FWIW, Windows marks meta data writes and they go out with FUA set
on SATA disks. And SATA firmware prioritizes FUA writes, it's essentially
a priority bit as well as a platter access bit. So at least we have some
one else using a meta data boost. I agree that it would be a lot more
trivial to add the annotations if they didn't have scheduler impact
as well, but I still think it's a sane thing.

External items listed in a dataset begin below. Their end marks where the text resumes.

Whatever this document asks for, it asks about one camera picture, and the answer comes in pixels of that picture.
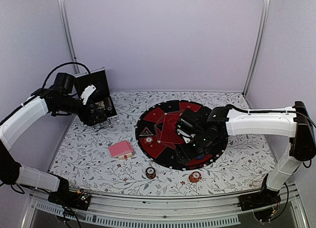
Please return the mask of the orange chip stack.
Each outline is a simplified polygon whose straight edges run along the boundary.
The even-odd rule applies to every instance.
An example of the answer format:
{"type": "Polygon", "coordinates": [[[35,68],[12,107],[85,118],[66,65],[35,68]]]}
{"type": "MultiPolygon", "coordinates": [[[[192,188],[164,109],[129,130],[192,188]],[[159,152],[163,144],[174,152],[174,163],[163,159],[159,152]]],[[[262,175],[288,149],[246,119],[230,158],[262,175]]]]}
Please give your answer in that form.
{"type": "Polygon", "coordinates": [[[199,172],[193,172],[190,176],[189,176],[189,181],[191,183],[197,183],[199,180],[201,179],[201,173],[199,172]]]}

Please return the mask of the orange chip sector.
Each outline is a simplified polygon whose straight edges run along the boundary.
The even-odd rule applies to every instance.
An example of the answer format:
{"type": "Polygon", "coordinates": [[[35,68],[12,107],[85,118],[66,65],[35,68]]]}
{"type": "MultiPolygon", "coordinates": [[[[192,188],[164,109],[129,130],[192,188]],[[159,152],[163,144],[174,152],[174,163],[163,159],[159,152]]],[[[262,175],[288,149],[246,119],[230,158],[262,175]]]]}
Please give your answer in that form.
{"type": "Polygon", "coordinates": [[[146,137],[146,138],[144,139],[144,142],[145,142],[146,144],[152,144],[152,143],[153,143],[153,137],[146,137]]]}

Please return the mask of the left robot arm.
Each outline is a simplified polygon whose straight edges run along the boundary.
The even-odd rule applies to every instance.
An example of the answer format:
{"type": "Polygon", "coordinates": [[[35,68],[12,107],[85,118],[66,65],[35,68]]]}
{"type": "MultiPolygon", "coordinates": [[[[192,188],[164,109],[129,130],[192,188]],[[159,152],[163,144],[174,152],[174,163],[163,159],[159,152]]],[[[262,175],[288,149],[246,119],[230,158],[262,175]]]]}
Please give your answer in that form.
{"type": "Polygon", "coordinates": [[[89,192],[70,189],[67,179],[40,171],[18,162],[10,154],[15,143],[26,132],[39,124],[43,117],[76,115],[86,126],[97,126],[107,121],[108,113],[100,102],[109,95],[105,71],[91,71],[79,62],[66,62],[48,75],[55,75],[51,86],[48,80],[32,93],[0,123],[0,184],[40,190],[48,194],[48,201],[67,209],[88,210],[89,192]]]}

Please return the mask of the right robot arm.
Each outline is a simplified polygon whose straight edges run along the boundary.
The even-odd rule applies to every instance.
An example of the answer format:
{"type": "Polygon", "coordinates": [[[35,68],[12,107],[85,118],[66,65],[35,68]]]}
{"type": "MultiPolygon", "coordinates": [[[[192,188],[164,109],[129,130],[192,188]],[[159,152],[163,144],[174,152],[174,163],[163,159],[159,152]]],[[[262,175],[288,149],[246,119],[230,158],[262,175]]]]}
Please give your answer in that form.
{"type": "Polygon", "coordinates": [[[316,124],[302,101],[281,109],[240,109],[234,105],[215,107],[210,113],[190,109],[180,113],[175,131],[184,139],[177,147],[178,161],[188,164],[211,149],[223,149],[223,140],[237,135],[264,135],[270,148],[284,146],[274,169],[264,176],[258,192],[239,196],[242,211],[280,204],[280,189],[316,155],[316,124]]]}

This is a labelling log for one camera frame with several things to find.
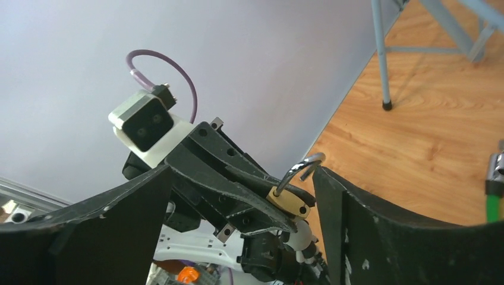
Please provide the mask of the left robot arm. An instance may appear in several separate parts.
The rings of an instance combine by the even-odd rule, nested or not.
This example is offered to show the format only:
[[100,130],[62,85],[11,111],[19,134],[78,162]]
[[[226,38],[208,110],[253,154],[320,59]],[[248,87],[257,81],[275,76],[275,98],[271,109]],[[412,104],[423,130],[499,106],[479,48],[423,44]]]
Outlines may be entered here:
[[177,122],[146,151],[114,128],[129,149],[127,179],[156,166],[172,171],[171,200],[154,259],[185,259],[229,269],[229,281],[329,284],[329,270],[307,216],[309,192],[269,175],[220,123]]

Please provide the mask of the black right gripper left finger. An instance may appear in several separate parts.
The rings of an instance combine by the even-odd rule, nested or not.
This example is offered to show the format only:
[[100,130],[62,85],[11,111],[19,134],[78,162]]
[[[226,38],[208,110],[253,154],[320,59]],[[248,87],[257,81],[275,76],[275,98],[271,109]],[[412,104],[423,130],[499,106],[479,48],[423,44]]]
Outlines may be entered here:
[[145,284],[171,178],[158,166],[25,223],[1,224],[1,283]]

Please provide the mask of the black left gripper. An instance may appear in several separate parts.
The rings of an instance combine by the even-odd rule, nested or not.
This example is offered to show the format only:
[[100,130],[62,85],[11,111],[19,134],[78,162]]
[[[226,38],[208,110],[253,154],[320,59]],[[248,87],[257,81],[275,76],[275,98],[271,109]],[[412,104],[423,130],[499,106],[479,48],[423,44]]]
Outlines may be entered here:
[[279,184],[222,131],[195,125],[164,159],[174,174],[174,191],[217,231],[232,226],[244,235],[271,230],[294,233],[287,214],[266,197]]

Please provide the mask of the small brass padlock with keys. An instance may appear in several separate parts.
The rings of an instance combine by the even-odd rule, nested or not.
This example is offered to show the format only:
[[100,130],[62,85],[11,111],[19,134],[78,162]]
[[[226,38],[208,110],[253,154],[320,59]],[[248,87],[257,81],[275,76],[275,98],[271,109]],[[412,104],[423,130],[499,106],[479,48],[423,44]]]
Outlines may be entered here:
[[324,153],[315,153],[294,164],[277,186],[271,188],[266,199],[280,210],[293,216],[294,221],[304,220],[310,214],[310,206],[300,196],[286,190],[292,178],[301,172],[300,180],[305,181],[326,160]]

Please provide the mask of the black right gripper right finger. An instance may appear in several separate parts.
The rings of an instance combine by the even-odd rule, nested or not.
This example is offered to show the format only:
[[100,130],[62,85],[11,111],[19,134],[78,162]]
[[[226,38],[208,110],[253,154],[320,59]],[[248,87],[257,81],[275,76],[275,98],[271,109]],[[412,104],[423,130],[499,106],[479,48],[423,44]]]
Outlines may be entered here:
[[313,177],[332,284],[502,284],[503,222],[461,226],[402,208],[326,167]]

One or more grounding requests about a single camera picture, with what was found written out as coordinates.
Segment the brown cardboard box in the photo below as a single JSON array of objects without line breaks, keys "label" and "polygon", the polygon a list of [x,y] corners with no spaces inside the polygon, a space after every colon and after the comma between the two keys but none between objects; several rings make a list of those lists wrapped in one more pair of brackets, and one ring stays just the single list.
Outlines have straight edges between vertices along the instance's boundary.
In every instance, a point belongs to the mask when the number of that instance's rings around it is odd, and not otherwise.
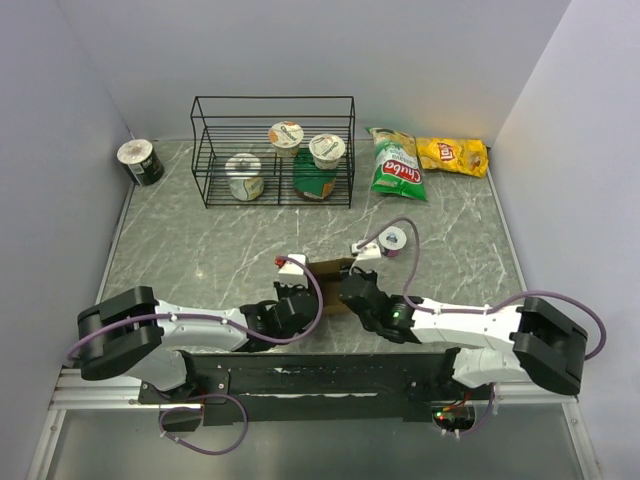
[{"label": "brown cardboard box", "polygon": [[350,313],[349,308],[341,302],[339,293],[341,281],[349,273],[354,261],[354,257],[349,257],[308,264],[321,289],[324,316]]}]

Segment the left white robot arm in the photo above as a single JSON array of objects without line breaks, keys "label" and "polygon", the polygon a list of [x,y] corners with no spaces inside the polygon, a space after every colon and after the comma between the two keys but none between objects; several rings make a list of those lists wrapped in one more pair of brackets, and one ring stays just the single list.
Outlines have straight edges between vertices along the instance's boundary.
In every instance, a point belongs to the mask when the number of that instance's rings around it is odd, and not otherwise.
[{"label": "left white robot arm", "polygon": [[198,389],[194,351],[264,352],[315,329],[324,307],[318,286],[278,284],[276,291],[275,300],[206,310],[159,300],[148,286],[134,287],[78,315],[79,339],[67,358],[87,381],[126,375],[185,402]]}]

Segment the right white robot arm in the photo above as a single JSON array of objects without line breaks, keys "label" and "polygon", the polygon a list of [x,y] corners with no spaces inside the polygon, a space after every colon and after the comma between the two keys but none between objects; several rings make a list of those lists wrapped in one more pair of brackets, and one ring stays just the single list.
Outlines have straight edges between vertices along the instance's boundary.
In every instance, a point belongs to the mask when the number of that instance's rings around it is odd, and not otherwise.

>>> 	This one is used in quite a few places, with many of them
>>> 	obsfucated by macros like rw_is_sync, rq_is_sync and
>>> 	cfq_bio_sync.  In general all uses seem to imply giving
>>> 	a write request the same priority as a read request and
>>> 	treat it as synchronous.  I could not spot a place where
>>> 	it actually has any effect on reads.
>>
>> Reads are sync by nature in the block layer, so they don't get that
>> special annotation.
> 
> Well, we do give them this special annotation in a few places, but we
> don't actually use it.

For unplugging?

>> So a large part of that problem is the overloaded meaning of sync. For
>> some cases it means "unplug on issue", and for others it means that the
>> IO itself is syncronous. The other nasty bit is the implicit plugging
>> that happens behind the back of the submitter, but that's an issue to
>> tackle separately. I'd suggest avoiding unnecessary churn in naming of
>> those.
> 
> Well, the current naming is extremly confusing.  The best thing I could
> come up with is to completely drop READ_SYNC and WRITE_SYNC and just
> pass REQ_UNPLUG explicitly together with READ / WRITE_SYNC_PLUG.
> There's only 5 respective 8 users of them, so explicitly documenting
> our intentions there seems useful.  Especially if we want to add more
> _META annotation in which case the simple READ_* / WRITE_* macros
> don't do anymore either.  Similarly it might be useful to remove
> READ_META/WRITE_META and replace them with explicit | REQ_META, which
> is just about as short and a lot more descriptive, especially for
> synchronous metadata writes.

Sure, we can add the explicit plug naming, I don't have an issue
with that.

>>> 	Why do O_DIRECT writes not want to set REQ_NOIDLE (and that
>>> 	exactly does REQ_NOIDLE mean anyway).  It's the only sync writes
>>> 	that do not set it, so if this special case went away we
>>> 	could get rid of the flag and key it off REQ_SYNC.
>>
>> See above for NOIDLE. You kill O_DIRECT write throughput if you don't
>> idle at the end of a write, if you have other activity on the disk.
> 
> Ok, makes sense.  Would you mind taking a patch to kill the
> WRITE_ODIRECT_PLUG and just do a
> 
> 	/*
> 	 * O_DIRECT writes are synchronous, but we must not disable the
> 	 * idling logic in CFQ to avoid killing performance.
> 	 */
> 	if (rw & WRITE)
> 		rw |= REQ_SYNC;

At the caller site? Sure.

> But that leaves the question why disabling the idling logical for
> data integrity ->writepage is fine?  This gets called from ->fsync
> or O_SYNC writes and will have the same impact as O_DIRECT writes.

We have never enabled idling for those. O_SYNC should get a nice
boost too, it just needs to be benchmarked and tested and then
there would be no reason not to add it.